The last problem the Fed faces in their LSAP program is their inability to control the velocity of money. The AD curve is planned expenditures for nominal GDP. Nominal GDP is equal to the velocity of money (V) multiplied by the stock of money (M), thus GDP = M x V. This is Irving Fisher's equation of exchange, one of the important pillars of macroeconomics.

V peaked in 1997, as private and public debt were quickly approaching the nonproductive zone. Since then it has plunged. The level of velocity in the second quarter is at its lowest level in six decades. By allowing high debt levels to accumulate from the 1990s until 2007, the Fed laid the foundation for rendering monetary policy ineffectual. Thus, Fisher was correct when he argued in 1933 that declining velocity would be a symptom of extreme indebtedness just as much as weak aggregate demand.

Fisher was able to make this connection because he understood Eugen von Böhm-Bawerk's brilliant insight that debt is future consumption denied. Also, we have the benefit of Hyman Minsky's observation that debt must be able to generate an income stream to repay principal and interest, thereby explaining that there is such a thing as good (productive) debt as opposed to bad (non-productive) debt. Therefore, the decline in money velocity when there are very high levels of debt to GDP should not be surprising. Moreover, as debt increases, so does the risk that it will be unable to generate the income stream required to pay principal and interest.

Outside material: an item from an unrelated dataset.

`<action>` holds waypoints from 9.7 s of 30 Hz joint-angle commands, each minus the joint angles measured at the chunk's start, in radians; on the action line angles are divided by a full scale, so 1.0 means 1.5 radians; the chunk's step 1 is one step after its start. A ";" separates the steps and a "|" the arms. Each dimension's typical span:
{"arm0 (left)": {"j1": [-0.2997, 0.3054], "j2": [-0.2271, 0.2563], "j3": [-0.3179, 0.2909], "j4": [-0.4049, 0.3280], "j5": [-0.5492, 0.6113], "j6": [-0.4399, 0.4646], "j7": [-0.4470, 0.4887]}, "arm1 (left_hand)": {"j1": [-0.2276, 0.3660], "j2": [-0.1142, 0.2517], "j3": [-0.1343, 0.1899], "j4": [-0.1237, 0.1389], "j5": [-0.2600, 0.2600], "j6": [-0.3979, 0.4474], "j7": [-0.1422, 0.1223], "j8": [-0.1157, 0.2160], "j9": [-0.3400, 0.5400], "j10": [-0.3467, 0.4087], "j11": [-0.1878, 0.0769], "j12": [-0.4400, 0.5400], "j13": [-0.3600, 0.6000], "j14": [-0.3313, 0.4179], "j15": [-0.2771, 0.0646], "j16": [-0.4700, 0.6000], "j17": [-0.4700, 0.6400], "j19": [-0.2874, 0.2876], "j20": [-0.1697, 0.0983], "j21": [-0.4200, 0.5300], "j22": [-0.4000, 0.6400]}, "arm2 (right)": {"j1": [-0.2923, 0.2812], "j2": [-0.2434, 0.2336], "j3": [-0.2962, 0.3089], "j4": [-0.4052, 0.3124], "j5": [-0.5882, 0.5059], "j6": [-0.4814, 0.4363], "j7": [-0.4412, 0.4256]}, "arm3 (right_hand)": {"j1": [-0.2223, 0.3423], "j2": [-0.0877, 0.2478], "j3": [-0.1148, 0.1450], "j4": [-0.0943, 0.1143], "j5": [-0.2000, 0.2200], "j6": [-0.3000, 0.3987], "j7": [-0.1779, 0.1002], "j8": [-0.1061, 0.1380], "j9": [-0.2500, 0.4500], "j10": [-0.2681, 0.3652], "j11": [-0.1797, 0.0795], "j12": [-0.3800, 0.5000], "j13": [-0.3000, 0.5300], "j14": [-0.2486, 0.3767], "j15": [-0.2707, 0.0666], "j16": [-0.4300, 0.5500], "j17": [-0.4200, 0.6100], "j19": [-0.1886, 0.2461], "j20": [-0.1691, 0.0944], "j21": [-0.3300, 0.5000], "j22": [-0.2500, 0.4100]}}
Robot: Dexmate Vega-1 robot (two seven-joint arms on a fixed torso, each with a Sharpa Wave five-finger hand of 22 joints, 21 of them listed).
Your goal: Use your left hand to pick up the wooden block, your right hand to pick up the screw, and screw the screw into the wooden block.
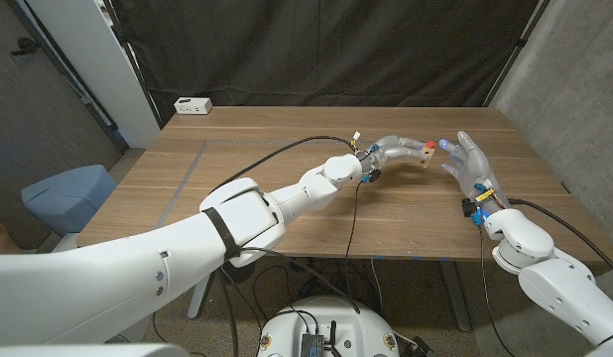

Perhaps well intended, but ill advised

The Fed's relentless buying of massive amounts of securities has produced no positive economic developments, but has had significant negative, unintended consequences.

For example, banks have a limited amount of capital with which to take risks with their portfolio. With this capital, they have two broad options: First, they can confine their portfolio to their historical lower-risk role of commercial banking operations—the making of loans and standard investments. With interest rates at extremely low levels, however, the profit potential from such endeavors is minimal.

Second, they can allocate resources to their proprietary trading desks to engage in leveraged financial or commodity market speculation. By their very nature, these activities are potentially far more profitable but also much riskier. Therefore, when money is allocated to the riskier alternative in the face of limited bank capital, less money is available for traditional lending. This deprives the economy of the funds needed for economic growth, even though the banks may be able to temporarily improve their earnings by aggressive risk taking.

Perversely, confirming the point made by Dr. Hall, a rise in stock prices generated by excess reserves may sap, rather than supply, funds needed for economic growth.

Incriminating evidence: the money multiplier

It is difficult to determine for sure whether funds are being sapped, but one visible piece of evidence confirms that this is the case: the unprecedented downward trend in the money multiplier.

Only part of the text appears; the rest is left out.